01:50 I've got a patient who's hypotensive and needs to get him into a bed because he's quite poorly.
01:57 We're under quite a lot of pressure. The whole system's under quite a lot of pressure.
02:01 It's funny how we become ever so slightly, sadly, desensitised to it.
02:06 You get used to the environment you're working in.
02:08 It's a little after 9.15 now, and I'm probably on the final stretches of my day on the ground here in my hospital.
02:16 I'm working on call overnight, so I'm available to be contacted for emergencies
02:22 and major changes of direction about patients and difficult decisions.
02:25 Some of those difficult decisions are territorial questions about who might be best to look after this patient.

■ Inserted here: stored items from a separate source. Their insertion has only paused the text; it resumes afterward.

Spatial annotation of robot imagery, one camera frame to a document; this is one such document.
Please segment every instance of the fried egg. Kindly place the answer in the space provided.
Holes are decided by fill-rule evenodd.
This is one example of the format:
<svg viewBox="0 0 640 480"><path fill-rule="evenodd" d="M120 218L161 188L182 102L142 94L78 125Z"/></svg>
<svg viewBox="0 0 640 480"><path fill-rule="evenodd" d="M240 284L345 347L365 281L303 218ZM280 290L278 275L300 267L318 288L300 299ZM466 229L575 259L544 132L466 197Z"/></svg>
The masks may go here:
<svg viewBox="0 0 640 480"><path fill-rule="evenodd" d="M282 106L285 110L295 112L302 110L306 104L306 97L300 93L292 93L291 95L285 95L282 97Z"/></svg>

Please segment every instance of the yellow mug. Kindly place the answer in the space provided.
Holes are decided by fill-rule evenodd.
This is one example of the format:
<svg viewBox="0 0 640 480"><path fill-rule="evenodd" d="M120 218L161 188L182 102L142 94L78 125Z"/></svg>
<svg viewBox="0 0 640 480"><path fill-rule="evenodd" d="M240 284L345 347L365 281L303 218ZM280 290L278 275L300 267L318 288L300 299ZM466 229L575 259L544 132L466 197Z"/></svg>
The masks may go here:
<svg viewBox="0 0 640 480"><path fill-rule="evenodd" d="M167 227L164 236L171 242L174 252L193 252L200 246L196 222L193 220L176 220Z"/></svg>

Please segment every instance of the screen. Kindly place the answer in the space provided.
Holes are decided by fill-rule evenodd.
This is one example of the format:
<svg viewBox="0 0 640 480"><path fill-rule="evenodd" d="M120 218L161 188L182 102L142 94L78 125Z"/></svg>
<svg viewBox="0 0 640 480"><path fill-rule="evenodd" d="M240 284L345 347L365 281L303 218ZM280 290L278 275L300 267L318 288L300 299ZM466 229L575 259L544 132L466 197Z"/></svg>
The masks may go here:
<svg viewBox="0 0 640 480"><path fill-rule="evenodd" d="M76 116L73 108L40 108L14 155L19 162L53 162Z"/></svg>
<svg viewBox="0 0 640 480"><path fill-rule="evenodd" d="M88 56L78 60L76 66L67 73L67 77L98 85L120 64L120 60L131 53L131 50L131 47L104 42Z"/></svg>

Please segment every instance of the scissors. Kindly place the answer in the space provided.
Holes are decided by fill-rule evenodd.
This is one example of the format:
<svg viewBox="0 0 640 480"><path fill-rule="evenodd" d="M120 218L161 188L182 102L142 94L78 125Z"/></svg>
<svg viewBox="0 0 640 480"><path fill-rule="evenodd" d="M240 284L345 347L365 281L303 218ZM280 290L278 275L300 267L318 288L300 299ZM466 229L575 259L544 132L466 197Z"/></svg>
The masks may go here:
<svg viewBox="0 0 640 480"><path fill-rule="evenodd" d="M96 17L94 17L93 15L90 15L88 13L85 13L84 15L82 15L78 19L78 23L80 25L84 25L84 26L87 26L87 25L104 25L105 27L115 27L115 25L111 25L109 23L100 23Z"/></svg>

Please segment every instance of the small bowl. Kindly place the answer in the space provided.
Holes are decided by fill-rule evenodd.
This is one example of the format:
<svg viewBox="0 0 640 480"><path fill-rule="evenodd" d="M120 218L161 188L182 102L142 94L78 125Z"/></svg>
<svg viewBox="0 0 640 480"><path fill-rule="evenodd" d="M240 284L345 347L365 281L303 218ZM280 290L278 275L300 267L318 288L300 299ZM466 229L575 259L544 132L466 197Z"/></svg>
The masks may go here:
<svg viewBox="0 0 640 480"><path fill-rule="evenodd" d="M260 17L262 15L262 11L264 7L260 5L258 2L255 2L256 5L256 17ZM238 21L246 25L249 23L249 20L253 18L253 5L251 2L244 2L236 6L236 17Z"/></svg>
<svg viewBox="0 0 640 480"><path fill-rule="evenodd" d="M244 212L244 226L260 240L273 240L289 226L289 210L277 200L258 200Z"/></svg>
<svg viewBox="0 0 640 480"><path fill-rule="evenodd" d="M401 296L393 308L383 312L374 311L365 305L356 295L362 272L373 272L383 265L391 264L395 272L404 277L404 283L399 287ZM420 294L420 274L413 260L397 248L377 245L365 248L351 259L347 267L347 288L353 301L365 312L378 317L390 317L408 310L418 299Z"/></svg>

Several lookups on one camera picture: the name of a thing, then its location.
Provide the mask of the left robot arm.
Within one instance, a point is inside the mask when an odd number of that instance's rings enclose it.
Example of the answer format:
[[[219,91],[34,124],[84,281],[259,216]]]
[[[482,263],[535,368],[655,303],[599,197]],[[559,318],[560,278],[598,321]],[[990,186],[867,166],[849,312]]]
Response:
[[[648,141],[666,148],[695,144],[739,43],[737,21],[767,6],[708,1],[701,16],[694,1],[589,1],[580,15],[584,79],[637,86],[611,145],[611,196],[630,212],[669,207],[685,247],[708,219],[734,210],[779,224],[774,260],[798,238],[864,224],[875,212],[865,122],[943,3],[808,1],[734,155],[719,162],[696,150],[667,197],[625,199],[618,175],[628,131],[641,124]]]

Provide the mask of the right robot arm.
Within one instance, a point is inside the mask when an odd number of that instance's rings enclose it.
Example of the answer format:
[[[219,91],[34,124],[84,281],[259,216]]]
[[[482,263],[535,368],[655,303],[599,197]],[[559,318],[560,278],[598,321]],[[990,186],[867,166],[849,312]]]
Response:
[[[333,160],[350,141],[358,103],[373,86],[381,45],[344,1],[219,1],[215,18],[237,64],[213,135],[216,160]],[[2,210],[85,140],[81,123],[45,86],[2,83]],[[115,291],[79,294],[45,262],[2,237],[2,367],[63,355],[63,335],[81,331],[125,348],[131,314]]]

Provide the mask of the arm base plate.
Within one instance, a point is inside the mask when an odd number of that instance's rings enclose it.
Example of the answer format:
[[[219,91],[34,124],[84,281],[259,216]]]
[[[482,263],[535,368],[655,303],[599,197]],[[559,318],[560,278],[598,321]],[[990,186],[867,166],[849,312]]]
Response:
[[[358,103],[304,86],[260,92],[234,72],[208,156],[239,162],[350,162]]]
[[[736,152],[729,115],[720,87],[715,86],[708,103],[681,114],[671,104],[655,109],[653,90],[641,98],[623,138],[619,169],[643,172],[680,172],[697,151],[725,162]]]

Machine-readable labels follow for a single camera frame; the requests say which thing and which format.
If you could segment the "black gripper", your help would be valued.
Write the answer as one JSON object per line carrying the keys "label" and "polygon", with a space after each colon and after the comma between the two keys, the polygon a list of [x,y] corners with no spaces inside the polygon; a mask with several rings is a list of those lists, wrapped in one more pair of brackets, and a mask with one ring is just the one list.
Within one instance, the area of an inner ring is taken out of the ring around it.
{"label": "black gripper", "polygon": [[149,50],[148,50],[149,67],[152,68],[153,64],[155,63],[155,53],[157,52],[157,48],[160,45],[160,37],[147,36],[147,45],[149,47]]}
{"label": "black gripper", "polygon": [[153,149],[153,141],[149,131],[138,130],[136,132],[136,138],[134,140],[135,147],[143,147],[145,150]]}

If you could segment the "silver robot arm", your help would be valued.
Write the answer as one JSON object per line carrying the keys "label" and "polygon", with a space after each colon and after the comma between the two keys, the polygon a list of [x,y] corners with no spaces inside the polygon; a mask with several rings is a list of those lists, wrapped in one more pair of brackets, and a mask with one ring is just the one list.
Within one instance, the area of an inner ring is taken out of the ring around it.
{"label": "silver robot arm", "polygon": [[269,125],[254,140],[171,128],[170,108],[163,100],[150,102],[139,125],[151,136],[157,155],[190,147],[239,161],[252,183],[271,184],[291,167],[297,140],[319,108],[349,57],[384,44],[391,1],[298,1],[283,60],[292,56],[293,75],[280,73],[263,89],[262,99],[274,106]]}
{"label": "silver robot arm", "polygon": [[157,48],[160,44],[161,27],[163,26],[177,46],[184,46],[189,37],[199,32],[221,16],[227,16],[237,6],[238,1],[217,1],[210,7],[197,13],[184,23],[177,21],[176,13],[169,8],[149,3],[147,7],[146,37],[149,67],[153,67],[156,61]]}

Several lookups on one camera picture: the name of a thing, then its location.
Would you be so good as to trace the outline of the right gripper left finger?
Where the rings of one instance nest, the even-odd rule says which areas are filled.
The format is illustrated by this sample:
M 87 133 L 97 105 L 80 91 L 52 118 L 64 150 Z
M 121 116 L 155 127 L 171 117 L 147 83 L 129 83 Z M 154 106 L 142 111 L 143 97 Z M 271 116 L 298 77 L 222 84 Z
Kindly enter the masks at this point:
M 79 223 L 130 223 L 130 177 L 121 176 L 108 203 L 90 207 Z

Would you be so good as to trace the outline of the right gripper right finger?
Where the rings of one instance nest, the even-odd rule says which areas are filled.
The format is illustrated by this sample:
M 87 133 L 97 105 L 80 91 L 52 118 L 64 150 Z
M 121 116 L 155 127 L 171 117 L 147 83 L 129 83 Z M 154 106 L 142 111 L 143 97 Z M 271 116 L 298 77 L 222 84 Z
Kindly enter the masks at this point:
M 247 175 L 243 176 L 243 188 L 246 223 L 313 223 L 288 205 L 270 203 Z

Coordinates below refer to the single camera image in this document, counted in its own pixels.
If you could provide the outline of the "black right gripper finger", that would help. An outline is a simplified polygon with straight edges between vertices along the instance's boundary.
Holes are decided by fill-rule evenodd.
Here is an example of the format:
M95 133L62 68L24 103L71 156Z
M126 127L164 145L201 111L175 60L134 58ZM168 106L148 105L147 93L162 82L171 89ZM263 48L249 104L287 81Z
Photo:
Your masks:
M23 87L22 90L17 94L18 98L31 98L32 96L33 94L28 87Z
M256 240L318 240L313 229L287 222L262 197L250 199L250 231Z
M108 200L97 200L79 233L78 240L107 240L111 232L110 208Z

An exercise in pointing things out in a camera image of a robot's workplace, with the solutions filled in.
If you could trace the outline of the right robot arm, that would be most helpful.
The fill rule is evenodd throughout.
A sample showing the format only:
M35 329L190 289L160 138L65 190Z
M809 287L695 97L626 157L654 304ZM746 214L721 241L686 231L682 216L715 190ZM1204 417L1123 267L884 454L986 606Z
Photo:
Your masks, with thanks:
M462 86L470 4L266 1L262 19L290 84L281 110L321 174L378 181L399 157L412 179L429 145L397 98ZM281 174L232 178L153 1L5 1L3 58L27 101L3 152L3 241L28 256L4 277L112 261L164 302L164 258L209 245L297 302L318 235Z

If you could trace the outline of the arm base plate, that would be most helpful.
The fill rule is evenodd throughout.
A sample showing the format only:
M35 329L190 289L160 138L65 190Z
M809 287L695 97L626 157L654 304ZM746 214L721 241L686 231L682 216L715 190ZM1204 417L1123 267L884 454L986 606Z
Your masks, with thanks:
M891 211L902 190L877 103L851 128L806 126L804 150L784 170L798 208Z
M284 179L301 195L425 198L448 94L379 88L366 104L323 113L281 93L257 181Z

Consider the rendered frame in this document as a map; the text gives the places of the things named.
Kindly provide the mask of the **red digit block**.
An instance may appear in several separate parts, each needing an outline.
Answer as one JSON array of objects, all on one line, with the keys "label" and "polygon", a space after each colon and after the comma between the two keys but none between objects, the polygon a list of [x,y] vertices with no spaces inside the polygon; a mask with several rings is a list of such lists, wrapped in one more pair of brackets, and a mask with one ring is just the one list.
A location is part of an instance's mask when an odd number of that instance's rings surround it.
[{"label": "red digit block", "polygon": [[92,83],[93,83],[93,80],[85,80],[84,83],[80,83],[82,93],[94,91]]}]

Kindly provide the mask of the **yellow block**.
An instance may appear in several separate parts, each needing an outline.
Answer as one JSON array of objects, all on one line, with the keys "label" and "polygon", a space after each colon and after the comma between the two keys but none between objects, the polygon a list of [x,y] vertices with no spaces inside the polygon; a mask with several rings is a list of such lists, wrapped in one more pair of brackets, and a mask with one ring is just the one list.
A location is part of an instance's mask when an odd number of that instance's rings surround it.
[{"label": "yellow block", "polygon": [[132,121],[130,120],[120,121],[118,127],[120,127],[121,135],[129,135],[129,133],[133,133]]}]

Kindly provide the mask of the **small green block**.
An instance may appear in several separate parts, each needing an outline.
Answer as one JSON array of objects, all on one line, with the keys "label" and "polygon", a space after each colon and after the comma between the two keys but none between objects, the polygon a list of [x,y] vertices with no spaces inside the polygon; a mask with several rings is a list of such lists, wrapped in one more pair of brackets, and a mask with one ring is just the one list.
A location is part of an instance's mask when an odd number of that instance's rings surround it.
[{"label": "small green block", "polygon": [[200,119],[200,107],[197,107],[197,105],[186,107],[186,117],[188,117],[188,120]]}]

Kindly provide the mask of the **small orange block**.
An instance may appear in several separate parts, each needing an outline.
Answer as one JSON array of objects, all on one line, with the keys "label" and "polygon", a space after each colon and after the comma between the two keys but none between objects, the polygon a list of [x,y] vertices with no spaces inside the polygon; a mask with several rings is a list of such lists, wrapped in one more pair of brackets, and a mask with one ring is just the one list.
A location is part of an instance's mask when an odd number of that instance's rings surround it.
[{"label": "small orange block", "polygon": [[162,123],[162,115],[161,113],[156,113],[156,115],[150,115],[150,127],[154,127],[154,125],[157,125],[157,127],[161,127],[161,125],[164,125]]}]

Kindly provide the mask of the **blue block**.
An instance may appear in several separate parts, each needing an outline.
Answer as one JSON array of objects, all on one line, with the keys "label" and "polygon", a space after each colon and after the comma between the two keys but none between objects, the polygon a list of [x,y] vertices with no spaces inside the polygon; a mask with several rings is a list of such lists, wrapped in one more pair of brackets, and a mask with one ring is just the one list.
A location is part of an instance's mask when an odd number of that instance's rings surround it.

02:31 It is difficult when I talk about my hospital because I imagine if I'm talking to my patients,
02:35 if they were to see me talk about their service, I don't want them to unduly worry.
02:40 That's a difficult thing for me.
02:44 It's the turn of the day now. I've had a little bit of contact with the team in the hospital to make sure they're OK with regards to staff.
02:50 My on-call will finish at 8 o'clock in the morning, but I'll have responsibility for these patients on the ground from 8 o'clock to 4pm tomorrow.
02:58 It's another busy day ahead, so I'm going to try and get some rest now.
03:02 It's not usual that I'm called, and it's very unusual if I'm called into the hospital,
03:08 but it does happen, and that's what I'm available to do if it needs being.
03:11 It's almost as if the days need 25 hours and the weeks need 8 days.